私は2017年の11月に放映された、Eテレの「あしたも晴れ! 人生レシピ」で山本氏を拝見したこと がありました。
 

彼は60歳を過ぎた頃から物忘れが多くなり、その後に受診し、2014年1月に軽度認知障害(MCI)と診断され、現在、認知症の早期治療に励んで いる当事者です。

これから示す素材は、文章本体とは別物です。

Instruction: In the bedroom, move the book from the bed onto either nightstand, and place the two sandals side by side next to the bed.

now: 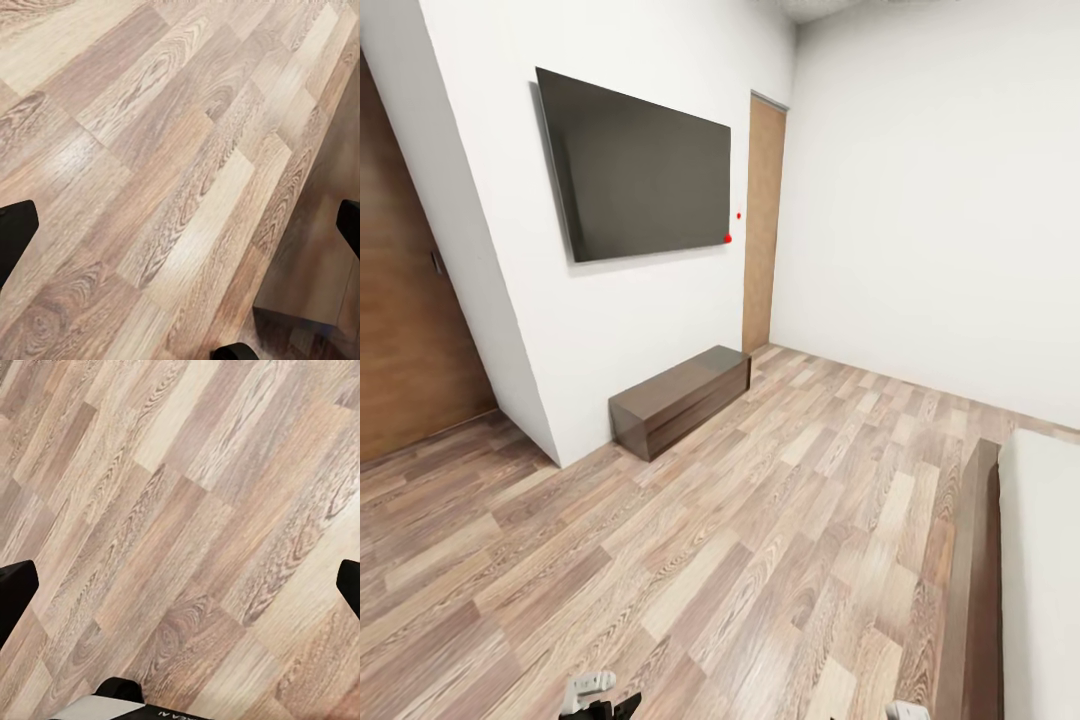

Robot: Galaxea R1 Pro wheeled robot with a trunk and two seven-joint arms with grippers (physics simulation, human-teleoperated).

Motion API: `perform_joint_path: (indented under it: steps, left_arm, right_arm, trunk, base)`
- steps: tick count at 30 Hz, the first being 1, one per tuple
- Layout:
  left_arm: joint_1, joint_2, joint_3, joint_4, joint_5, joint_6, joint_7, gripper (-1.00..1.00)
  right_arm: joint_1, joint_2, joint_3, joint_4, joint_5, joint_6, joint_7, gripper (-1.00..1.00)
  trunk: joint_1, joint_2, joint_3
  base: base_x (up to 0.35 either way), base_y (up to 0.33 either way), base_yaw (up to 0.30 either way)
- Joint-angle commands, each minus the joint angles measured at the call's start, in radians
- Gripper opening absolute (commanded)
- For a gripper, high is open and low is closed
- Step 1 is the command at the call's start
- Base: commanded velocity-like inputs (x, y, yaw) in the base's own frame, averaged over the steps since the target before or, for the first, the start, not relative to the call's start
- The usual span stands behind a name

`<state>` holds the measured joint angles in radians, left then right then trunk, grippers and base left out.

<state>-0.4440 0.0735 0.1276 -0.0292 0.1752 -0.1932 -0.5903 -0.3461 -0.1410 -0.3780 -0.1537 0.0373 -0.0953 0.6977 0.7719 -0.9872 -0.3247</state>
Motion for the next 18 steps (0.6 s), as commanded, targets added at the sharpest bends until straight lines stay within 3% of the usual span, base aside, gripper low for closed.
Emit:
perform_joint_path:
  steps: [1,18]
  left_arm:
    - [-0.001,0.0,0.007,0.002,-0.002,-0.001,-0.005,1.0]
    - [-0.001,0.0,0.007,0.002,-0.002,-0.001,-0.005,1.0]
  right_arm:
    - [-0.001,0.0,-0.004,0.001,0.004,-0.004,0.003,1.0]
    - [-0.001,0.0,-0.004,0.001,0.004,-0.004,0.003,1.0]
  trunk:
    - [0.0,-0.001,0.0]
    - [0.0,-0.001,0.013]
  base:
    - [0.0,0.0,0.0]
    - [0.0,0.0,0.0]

※MCI=Mild Cognitive Impairment(軽度認知障害)は、認知症の前段階(予備軍)と言われ、 適切な手当てをしなければ認知症になる確率が非常に高く、早期発見・早期治療が重要と言われている。放っておくと4~5年で認知症になるが、軽度認知障害(MCI)は治る確率が高い。

MCI 5つの定義
1.記憶障害の訴えが本人または家族から認められている
2.日常生活動作は正常
3.全般的な認知機能は正常
4.年齢や教育レベルの影響のみでは説明できない記憶障害が存在する
5.認知症ではない


MCIを放置すると認知機能の低下が続き、MCIから認知症に症状が進展する人の割合は年 平均で10%と言われている。そして5年間では約40%の人が認知症へとステージが進行する。

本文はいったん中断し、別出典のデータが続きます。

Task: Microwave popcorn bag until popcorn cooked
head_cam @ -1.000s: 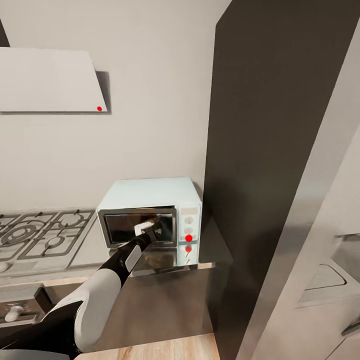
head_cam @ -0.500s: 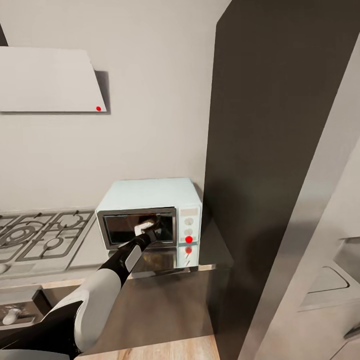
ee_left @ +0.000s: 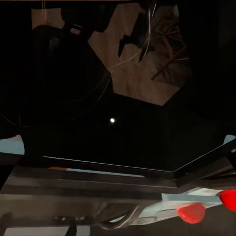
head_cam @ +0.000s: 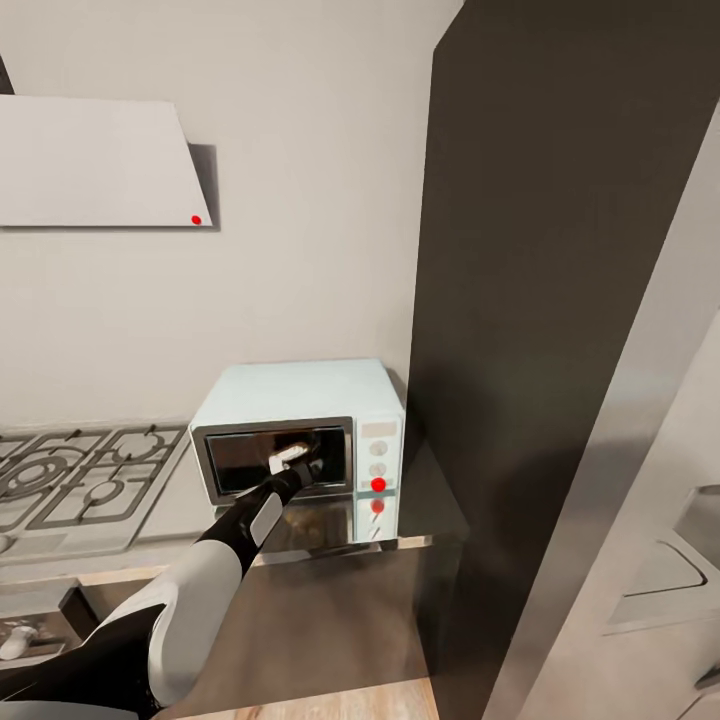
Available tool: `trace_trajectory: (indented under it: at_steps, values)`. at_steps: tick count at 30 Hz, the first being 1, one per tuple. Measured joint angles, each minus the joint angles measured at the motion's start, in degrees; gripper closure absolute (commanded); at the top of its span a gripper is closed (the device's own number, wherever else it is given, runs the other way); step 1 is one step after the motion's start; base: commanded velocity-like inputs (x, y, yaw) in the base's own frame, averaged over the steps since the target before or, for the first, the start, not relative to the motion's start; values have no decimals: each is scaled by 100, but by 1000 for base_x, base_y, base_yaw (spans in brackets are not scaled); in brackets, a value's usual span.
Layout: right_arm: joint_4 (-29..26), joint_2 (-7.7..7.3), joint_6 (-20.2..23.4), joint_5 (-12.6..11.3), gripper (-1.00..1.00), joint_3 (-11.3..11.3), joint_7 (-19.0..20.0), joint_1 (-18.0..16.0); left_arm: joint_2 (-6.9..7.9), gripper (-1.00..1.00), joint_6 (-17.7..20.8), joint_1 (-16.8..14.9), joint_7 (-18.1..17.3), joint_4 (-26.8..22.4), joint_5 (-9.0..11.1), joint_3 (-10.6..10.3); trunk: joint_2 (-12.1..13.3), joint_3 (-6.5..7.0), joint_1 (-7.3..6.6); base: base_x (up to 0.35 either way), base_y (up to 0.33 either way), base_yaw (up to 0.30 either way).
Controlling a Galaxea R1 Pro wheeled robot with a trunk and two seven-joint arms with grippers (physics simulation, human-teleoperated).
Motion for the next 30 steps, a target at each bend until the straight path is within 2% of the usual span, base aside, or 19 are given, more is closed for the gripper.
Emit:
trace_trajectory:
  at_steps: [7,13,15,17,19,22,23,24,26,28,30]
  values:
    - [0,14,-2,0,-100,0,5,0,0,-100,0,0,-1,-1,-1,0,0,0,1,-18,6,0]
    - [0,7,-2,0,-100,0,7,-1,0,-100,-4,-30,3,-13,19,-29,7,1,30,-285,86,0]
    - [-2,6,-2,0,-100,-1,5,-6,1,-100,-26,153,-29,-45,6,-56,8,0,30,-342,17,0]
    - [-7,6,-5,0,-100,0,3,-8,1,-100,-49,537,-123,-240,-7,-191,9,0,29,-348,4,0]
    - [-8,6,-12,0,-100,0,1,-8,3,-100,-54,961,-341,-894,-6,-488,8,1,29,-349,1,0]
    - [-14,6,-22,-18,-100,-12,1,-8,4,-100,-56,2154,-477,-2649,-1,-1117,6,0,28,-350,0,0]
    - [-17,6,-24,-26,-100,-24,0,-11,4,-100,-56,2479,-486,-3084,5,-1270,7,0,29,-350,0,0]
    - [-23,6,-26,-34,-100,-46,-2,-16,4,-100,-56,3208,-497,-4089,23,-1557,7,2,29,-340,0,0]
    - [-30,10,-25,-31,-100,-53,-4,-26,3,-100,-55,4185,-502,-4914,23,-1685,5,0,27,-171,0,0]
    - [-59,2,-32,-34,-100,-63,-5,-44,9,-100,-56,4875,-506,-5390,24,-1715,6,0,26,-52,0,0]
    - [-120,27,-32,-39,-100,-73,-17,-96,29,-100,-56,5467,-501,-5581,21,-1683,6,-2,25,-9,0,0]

厚生労働省は、認知症とその予備軍とされるMCIの人口は862万人存在すると発表しており これは65歳以上の4人に1人という事で、認知症やMCIはとても身近な問題である。
 

MCIは適切な治療・予防をすることで回復したり、発症が遅延したりすることもある。従って、早期にMCIに気づいて対策を行い、症状の進行を阻止することが大切である。適切な対策を行うことで、MCIになったとしても認知症の症状が最 後まで出ずにすむケースもある。

山本氏のMCIへの兆候は、取材日程のダブルブッキングやメモをする時に簡単な漢字さえ出てこなかった事などだそうです。
 

※以下に、自分でできる「軽度認知障害セルフチェック」を記載します。
 

・この頃物忘れがひどいと思う、他人からもひどいと言われる。
・頻繁に物忘れや探し物をする
・何かしようと思っても、何をしようとしたのか直ぐに忘れる
・最近、億劫で何事もやる気が起きない
・覚えていたはずの漢字が書けない時がよくある
・今日が何日だったかよく忘れる
・家電製品やスイッチの操作にまごつくことが多い
・会話で言葉がすらすら出てこないことが多い
・字を読むことが面倒で新聞や本を読まなくなった

上記の症状をもとに山本氏は病院に行き、「認知機能検査」や「MRI」などの精密検査を受けMCIと診断されました。